> YOUR ASSIGNMENT
Return each line of the records holding the string "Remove".

> RAW DATA

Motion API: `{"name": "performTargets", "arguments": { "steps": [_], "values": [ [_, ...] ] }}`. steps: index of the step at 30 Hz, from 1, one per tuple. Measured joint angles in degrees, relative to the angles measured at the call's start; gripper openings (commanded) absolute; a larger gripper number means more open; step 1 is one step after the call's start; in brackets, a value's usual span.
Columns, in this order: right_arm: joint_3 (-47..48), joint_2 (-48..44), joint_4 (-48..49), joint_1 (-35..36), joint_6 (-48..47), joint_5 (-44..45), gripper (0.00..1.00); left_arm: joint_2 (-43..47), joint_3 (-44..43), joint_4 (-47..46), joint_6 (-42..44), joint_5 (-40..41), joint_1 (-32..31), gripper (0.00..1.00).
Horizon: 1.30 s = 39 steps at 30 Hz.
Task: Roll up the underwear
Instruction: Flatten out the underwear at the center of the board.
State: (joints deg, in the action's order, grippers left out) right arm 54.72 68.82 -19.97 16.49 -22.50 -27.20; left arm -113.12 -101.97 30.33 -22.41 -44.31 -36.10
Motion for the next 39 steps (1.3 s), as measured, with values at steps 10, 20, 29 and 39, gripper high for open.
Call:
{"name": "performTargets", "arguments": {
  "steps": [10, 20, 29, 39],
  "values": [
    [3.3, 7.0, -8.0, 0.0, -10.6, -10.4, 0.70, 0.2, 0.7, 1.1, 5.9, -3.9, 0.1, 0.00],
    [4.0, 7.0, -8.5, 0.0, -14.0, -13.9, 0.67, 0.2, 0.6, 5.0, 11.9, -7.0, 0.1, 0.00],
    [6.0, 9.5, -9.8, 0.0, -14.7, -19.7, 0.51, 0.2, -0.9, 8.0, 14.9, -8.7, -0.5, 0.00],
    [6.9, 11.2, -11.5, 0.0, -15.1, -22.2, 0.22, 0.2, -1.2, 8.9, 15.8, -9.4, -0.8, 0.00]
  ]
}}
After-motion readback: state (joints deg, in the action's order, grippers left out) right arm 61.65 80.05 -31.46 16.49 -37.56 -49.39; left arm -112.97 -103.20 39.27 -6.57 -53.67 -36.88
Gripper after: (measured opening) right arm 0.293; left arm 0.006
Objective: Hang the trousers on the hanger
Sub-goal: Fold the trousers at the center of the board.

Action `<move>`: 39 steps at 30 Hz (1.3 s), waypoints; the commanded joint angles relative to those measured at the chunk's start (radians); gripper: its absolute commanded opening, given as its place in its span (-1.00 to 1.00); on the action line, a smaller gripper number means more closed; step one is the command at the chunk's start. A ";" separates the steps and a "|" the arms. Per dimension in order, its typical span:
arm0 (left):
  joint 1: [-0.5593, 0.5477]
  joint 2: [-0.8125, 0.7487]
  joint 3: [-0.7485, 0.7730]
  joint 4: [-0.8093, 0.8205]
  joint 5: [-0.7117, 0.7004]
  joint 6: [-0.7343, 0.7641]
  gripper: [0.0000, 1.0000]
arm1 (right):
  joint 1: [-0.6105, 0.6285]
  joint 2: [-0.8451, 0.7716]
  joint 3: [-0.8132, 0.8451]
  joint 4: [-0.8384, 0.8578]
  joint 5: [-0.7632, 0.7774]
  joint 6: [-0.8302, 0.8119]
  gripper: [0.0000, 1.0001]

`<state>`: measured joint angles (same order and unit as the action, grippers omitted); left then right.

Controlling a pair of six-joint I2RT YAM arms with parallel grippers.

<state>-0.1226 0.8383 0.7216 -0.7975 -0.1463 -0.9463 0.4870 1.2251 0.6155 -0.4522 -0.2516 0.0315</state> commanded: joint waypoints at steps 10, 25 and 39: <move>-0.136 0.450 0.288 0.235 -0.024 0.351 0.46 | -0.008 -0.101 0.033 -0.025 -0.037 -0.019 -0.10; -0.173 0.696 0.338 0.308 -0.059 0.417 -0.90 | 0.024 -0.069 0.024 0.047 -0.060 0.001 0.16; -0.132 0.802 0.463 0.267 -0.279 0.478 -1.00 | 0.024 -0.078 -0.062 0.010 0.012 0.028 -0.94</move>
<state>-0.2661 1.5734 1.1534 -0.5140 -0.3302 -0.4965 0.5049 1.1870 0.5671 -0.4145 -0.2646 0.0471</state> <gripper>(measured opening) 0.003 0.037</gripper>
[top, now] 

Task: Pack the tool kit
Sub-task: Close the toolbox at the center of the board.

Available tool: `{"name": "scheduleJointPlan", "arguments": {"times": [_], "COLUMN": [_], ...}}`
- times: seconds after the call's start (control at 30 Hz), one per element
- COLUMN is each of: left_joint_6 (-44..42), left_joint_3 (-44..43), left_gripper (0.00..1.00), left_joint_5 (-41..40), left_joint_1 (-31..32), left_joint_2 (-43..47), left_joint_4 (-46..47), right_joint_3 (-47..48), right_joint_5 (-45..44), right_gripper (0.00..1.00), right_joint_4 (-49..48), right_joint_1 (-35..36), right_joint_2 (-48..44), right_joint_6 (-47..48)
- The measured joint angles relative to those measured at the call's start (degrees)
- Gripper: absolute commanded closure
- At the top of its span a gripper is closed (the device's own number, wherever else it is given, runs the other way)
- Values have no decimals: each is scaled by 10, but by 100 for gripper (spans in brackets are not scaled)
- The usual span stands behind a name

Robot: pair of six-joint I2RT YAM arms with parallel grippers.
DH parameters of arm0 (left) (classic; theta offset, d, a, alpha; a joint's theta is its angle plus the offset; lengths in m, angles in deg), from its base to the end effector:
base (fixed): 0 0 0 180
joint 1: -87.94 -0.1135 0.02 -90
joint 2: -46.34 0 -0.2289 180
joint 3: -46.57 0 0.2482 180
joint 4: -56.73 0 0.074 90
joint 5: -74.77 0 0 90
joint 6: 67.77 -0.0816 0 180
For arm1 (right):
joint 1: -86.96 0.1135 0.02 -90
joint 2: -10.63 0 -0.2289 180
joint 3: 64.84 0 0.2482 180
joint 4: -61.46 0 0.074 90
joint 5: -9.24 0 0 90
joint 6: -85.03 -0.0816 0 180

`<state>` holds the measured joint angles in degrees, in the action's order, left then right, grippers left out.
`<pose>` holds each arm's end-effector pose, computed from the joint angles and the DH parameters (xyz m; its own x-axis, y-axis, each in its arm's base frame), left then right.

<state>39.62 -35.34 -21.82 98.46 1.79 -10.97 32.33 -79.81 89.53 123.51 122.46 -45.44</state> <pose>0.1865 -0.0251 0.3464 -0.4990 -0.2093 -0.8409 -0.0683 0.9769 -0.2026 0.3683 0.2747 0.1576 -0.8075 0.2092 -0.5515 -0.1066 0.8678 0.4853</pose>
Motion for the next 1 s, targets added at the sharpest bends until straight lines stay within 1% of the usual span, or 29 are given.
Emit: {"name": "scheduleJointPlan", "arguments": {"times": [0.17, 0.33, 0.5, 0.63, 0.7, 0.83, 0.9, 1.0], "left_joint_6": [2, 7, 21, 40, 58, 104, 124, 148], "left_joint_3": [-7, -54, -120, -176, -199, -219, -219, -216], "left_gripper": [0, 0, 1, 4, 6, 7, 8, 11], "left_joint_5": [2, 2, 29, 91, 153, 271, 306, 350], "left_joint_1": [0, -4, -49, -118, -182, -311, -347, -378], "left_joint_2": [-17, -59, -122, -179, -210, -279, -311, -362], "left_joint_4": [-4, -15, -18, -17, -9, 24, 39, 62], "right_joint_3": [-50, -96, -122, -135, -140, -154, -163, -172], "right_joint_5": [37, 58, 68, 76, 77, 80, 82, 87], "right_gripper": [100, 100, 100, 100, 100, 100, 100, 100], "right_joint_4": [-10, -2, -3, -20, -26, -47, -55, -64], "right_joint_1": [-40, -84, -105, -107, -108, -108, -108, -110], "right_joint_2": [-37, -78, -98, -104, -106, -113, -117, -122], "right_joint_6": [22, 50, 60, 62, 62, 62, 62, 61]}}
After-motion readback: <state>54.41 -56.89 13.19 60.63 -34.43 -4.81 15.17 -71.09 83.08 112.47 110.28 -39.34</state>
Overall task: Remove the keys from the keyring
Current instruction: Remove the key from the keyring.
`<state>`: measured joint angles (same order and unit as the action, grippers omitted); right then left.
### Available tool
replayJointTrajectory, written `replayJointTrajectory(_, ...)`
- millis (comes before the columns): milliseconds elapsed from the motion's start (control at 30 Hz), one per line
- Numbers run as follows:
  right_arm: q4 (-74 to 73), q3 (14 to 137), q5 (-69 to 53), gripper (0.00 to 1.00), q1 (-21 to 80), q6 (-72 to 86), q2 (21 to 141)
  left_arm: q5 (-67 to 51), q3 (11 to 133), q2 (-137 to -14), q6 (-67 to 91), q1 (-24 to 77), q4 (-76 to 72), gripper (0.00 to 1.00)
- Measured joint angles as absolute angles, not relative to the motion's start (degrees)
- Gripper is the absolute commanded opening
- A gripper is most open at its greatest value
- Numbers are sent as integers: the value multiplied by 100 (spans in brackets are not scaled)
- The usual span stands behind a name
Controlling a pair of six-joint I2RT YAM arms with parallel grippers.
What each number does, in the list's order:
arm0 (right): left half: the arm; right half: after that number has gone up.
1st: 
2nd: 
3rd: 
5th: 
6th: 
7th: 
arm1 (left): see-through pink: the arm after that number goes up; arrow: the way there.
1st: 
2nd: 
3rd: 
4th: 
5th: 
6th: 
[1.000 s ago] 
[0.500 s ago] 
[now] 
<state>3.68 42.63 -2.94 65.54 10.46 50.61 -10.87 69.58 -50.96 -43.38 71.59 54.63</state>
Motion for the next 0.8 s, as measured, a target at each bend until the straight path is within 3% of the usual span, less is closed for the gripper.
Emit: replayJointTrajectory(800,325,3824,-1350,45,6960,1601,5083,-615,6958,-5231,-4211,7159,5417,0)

> EXERCISE RESPONSE
Overall task: Remove the keys from the keyring
Current instruction: Remove the key from the keyring.

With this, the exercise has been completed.